Companies say construction workers are still in demand. Michael Nagle/Bloomberg News
He is feeling the strain from a poor work-life balance several months into the job. Sometimes, he goes days without seeing his children; he wakes up before they go to school and returns home after bedtime. On the evenings, he tucks his kids into bed, his daughter refuses to let him go.
“She thinks I’m not going to see her the next day,” he said. “It’s greatly impacted my home life.”
The white-collar jobs on the chopping block have been roles that many American workers aspired to secure. They paid up for college credentials to qualify for an interview, then landed comfortable jobs such as human-resource managers and midlevel engineers.
Now what was once a stable position feels like a ticking time bomb, with employees who worked their way up the corporate ladder awaiting their turn for a video call announcing their last day.
Jobs that are higher-paying and require a bachelor’s degree are more exposed to AI than other positions, economists at the Federal Reserve Bank of Philadelphia found.
Even as the economy grows, hiring has weakened, with economists expecting slower job-creation this fall. In such an environment, companies are becoming choosier—and both experienced white-collar workers and new college graduates seeking their first jobs are getting squeezed.
Mo Toueg, who runs a recruiting firm, said he has seen the number of 40-year-olds in search of work surge in the past year. “They’re telling me they can’t keep up with the technology that’s out there as much,” said Toueg, of Gobu Associates. “Tech is outpacing their skill set.”
Job applicants said they are getting rejected in favor of candidates who have almost identical work experience to the job posting.
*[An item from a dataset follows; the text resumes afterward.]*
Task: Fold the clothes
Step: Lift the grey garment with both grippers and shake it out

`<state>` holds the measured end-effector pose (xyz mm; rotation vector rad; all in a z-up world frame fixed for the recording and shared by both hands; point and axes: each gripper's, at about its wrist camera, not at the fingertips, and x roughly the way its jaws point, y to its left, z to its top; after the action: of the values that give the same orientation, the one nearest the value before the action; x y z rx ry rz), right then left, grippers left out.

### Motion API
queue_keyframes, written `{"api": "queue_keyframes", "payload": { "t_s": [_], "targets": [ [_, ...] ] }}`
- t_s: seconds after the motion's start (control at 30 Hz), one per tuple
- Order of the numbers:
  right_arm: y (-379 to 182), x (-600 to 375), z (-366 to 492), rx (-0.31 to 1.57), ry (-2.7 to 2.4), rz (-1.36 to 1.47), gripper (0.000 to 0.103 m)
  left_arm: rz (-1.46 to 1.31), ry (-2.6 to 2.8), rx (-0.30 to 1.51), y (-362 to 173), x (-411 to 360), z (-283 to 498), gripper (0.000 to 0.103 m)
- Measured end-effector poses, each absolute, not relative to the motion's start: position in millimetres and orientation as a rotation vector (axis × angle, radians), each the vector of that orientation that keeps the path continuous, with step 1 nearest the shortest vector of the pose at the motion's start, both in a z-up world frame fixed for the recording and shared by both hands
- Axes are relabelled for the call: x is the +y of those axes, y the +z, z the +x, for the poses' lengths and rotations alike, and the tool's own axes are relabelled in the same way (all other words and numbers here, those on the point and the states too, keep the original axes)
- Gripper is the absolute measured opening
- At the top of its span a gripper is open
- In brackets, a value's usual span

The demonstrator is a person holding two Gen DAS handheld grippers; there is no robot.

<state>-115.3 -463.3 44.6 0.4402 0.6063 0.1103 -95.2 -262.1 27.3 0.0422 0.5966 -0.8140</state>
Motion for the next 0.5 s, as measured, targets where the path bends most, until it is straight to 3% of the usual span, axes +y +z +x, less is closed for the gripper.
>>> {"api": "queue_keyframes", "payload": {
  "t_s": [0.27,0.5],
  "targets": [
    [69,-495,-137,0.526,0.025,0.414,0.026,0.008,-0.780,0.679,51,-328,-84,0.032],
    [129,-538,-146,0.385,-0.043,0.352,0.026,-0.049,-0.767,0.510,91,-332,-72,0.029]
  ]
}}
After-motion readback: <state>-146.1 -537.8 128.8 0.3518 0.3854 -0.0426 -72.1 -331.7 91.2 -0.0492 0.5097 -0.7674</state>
Companies can now hire employees that match their exact, desired qualifications, said Melissa Marcus, an Austin-based managing director for an employment-consulting firm.
“The companies that have money to spend right now on head count are asking for the moon and the stars,” she said.
That dynamic is helping to squeeze entry-level hiring. The class of 2025 submitted more job applications than the class of 2024, while receiving a smaller number of offers, according to the National Association of Colleges and Employers.
“I felt like I was putting a lot of work into getting myself into the job market, and the ladder had been pulled out from under me,” said Kobe Baker, 23, who began looking for a job in January, shortly after he graduated from Baylor University. “Nobody was there to really answer what I could do to improve, to do better on my next application. It was just radio silence.”
Baker, now based in Bloomfield, N.J., had hoped to break into the New York City job market after graduation. He widened his search before landing a job in customer service in late September. He said many young people want to be independent but can’t find a foothold in the job market.
Mike Hoffman, chief executive of the growth advisory consulting firm SBI, said in the past six months he has cut his software-development team by 80% while productivity has surged. “We have someone managing clusters of agents that are doing coding,” he said. “Our AI writes its own Python.”
Investors are pressuring companies to streamline operations, Hoffman said, seeking head-count reductions as steep as 30%. Executives should ask themselves whether they can do so and whether it is the right thing to do, he said.
On Monday, the online-learning company Chegg said it would cut 388 jobs globally, about 45% of the workforce, as it pivots to an AI model that automatically answers students’ questions.